Workshop on Parallel Functional Programming

University College London, September 8, 1998

Abstracts

Looking for Eden in the land of parallel-functional languages

Yolanda Ortega and Ricardo Peña
Universidad Complutense de Madrid

1 A classification of parallel-functional languages

The exploitation of parallelism is a long pursued --and not yet convincingly met-- goal in programming. It appears to be a contradiction between the efficient exploitation of parallelism and the simplicity of the corresponding programs: the more control the language has on process management, communication and synchronization aspects, the more complex and longer, and the less amenable for reasoning, are the resulting programs. Imperative parallel programming is a good example of this assertion.

It is well known that functional languages offer, in principle, good opportunities for parallelism exploitation due to the freedom they present in the evaluation order of their subexpressions. In some sense, the implicit parallelism is too much. If we try to exploit all of it, then we get a big number of very low granularity parallel activities, in such a way that the benefits of parallelism are lost in creating and communicating processes. For this reason, most of the approaches rely on the programmer to decide which expressions deserve the effort of creating a parallel process for their evaluation. The differences between these approaches fall mainly in the degree of explicitness they consider to be the appropriate one to deliver this information. From less to more explicitness, we classify the proposals into the two following groups:

Transformational languages

In a parallel transformational system some inputs are transformed into some outputs functionally depending on them. The whole purpose of parallelism is to speed up the computation. The programmer supplements a purely functional program with special expressions, either written as annotations interspersed in the text or provided as specialized wiring functions, that directs the compiler about where and when processes should be created. The semantics of the program with these specialized expressions is (almost) the same as the semantics of the program without them. The only difference is the order of evaluation of the subexpressions.

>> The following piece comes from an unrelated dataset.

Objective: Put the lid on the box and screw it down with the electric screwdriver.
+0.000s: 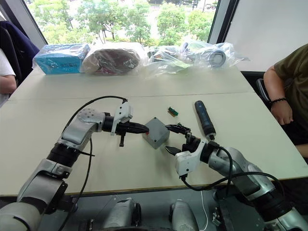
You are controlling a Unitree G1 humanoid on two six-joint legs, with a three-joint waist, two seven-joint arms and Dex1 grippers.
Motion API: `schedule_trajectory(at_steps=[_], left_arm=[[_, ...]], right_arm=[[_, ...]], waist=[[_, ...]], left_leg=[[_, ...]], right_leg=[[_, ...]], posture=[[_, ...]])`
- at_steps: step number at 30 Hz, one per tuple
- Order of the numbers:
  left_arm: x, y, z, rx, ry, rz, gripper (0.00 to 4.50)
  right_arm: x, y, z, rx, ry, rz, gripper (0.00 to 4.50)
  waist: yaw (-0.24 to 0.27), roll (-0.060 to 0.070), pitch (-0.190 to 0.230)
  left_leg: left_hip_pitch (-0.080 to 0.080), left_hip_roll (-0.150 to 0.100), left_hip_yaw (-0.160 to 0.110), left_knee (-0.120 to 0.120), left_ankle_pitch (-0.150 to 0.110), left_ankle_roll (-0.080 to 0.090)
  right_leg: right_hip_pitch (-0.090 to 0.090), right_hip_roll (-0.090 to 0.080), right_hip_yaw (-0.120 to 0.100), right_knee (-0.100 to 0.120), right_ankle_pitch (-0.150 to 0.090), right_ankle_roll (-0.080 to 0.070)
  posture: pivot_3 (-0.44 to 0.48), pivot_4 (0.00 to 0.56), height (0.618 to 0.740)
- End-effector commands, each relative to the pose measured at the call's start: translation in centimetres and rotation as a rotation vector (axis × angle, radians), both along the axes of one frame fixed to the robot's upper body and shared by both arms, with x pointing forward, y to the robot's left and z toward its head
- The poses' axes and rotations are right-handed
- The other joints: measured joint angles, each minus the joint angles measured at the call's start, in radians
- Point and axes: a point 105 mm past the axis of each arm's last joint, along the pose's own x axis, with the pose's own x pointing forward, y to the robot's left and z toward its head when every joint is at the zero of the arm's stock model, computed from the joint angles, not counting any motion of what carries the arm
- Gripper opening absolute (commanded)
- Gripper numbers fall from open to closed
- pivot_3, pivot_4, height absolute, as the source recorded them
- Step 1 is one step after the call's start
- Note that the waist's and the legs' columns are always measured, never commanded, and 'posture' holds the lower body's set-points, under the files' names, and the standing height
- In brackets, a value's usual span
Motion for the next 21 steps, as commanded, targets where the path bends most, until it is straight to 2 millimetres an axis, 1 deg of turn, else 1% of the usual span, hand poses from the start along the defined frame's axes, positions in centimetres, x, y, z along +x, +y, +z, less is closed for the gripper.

We can further refine this group into two subgroups: annotated languages --we classify here languages such as Concurrent Clean [NSEP91] and Glasgow parallel Has kell [THJP96]--, and skeleton languages --here we include most of the work on skeletons [Bra93, DFH⁺93] and the language Caliban [Kel89].

Reactive languages

Reactive systems are the opposite to transformational ones: usually for them there are no clear notions of inputs and outputs or even of termination and the whole purpose of parallelism is to maintain a set of separate tasks interacting with an external environment. Of course, reactive constructs can also be used for the programming of parallel transformational systems but the set of possible systems is wider than in the previous group. Non determinism unavoidably appears in these systems and the referential transparency of functional languages is lost.

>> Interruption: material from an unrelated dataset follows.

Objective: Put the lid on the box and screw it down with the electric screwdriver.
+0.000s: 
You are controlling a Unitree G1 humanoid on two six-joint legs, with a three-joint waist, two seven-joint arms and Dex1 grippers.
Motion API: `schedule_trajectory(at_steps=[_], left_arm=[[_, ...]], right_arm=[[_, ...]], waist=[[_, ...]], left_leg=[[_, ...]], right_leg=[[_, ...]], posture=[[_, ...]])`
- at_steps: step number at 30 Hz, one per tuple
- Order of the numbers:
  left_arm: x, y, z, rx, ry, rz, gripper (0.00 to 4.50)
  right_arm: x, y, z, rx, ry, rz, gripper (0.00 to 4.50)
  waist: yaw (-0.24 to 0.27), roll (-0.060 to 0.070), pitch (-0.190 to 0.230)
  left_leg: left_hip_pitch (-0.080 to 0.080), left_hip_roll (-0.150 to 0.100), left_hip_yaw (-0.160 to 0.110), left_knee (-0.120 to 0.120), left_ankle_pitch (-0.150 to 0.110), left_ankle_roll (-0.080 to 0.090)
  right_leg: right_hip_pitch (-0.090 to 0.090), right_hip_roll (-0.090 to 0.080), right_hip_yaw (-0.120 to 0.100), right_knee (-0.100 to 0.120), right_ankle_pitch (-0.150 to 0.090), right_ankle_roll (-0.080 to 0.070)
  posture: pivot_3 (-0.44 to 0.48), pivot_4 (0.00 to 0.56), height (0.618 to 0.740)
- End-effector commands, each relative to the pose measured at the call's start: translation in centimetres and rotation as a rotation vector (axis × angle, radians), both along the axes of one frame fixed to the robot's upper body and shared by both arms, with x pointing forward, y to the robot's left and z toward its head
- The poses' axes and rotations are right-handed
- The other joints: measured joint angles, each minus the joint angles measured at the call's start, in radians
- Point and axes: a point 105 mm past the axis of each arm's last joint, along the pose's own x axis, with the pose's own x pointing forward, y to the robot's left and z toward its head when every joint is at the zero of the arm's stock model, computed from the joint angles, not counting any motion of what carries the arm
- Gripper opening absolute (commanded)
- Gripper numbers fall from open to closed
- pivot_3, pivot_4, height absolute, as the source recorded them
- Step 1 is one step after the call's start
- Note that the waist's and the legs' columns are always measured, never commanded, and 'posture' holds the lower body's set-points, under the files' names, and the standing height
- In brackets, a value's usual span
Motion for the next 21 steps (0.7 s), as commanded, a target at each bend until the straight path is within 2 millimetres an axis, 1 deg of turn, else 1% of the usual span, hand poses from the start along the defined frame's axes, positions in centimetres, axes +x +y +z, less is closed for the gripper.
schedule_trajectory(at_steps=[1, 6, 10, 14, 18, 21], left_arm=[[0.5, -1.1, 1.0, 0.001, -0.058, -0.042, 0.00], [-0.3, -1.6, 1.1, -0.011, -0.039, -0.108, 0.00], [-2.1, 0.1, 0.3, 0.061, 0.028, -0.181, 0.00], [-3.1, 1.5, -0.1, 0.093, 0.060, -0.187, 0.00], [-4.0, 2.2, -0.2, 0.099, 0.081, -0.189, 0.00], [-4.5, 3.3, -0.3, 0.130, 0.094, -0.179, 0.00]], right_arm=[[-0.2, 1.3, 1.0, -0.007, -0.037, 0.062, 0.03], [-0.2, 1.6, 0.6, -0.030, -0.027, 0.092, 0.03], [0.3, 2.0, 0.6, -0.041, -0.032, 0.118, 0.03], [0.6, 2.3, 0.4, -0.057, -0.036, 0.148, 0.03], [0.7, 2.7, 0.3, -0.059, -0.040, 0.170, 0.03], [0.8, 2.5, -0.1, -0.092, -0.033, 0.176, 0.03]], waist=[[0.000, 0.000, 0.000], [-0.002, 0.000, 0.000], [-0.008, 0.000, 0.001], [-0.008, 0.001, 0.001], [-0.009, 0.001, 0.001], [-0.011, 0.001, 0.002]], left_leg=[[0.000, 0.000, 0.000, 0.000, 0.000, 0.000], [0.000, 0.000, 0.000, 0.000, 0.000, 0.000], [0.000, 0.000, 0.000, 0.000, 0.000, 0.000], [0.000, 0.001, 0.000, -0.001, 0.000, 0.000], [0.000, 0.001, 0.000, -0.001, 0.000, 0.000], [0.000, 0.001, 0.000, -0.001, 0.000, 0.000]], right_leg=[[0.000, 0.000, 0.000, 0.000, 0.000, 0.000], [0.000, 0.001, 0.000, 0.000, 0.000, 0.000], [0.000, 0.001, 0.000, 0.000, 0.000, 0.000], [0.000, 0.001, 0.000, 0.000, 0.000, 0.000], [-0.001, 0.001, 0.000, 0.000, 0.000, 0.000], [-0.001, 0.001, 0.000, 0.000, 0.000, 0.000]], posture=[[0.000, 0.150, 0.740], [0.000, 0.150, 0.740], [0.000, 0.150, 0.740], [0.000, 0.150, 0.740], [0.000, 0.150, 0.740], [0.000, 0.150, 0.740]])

Typically, languages in this group offer constructs not only for the creation of processes but also for communicating and synchronizing them. In some sense, the resulting languages appear to be a more or less successful combination of two languages: a functional one and a coordination one. We consider to belong to this group languages such as FACILE [GMP90],Concurrent ML [Rep91], Erlang [Wik94], and Concurrent Haskell [PJGF96].

2 Eden, a compromise

Eden extends the functional language Haskell with constructs for explicit process management. Detailed information about the language and its implementation can be found in the presentation of this proceedings.

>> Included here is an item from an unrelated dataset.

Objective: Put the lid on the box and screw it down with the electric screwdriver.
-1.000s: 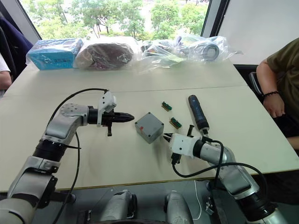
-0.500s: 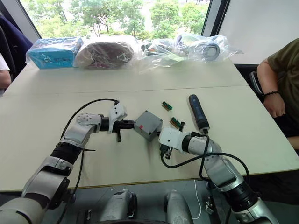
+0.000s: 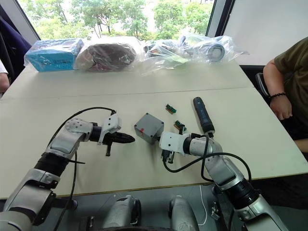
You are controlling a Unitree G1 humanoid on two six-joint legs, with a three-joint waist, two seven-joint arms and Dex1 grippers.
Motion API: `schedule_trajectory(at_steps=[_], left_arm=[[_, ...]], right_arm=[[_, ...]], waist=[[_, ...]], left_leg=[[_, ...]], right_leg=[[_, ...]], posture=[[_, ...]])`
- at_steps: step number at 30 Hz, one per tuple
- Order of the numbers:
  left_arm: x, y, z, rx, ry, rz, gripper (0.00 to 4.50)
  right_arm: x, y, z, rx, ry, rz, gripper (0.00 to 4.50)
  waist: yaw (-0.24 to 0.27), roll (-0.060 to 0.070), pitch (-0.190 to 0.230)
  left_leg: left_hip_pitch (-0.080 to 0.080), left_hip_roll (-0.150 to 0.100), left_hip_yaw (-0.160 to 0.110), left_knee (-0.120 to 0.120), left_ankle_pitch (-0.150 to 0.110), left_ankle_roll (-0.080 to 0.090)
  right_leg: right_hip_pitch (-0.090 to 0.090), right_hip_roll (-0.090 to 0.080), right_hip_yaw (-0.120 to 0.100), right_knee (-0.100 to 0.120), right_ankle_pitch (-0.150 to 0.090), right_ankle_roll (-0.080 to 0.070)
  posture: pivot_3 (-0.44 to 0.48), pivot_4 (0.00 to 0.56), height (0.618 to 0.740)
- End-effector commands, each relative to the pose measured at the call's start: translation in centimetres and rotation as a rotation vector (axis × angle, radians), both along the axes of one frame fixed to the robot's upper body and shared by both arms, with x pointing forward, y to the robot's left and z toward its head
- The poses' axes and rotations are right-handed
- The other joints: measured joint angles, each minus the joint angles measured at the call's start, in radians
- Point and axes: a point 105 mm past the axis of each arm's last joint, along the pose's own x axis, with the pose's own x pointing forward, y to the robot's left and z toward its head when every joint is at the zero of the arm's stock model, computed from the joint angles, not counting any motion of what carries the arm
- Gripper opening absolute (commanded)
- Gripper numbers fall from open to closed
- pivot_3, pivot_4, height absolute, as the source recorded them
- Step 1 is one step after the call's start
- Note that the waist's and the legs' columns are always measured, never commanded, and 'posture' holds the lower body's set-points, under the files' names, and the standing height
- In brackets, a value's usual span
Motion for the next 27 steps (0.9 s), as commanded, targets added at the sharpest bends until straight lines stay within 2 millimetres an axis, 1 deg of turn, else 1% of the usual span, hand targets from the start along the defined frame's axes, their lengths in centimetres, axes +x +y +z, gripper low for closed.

The first construct offered by Eden is the type Process a b of process abstractions mapping values of type a into values of type b. Process abstractions are semantically equivalent to lambda abstractions the only difference being that, when instantiated with some inputs, a process abstraction gives rise to a parallel activity or actual process. Process abstractions are first class values and, as such, they can be communicated in messages, used as arguments or results, and stored in data structures. This facilitates the programming of generic process topologies or skeletons. By only having process abstractions, Eden could be classified in the group of transformational languages: interpreting the type Process a b as synonymous of type a -> b, we get a semantically equivalent sequential program written in pure Haskell. But it does not clearly fit in any of the two subgroups of this group. Perhaps a third subgroup ``languages with processes as first class values'' should be created for it.

The next construct is the predefined process abstraction merge:: Process [[a]] [a] whose instances merge, in a nondeterministic and fair way, a list of lists into a single list. This is the only source of nondeterminism in the language but it gives enough expressive power to program reactive systems. With merge, Eden could be better classified into the reactive languages group. Note however that a lot of features of coordination languages such as forking processes, sending and receiving messages or establishing channels between processes are missing in Eden. Process creation is explicit but communication is implicit. It suffices to apply a process abstraction to the output of an instantiated process to get both processes communicating.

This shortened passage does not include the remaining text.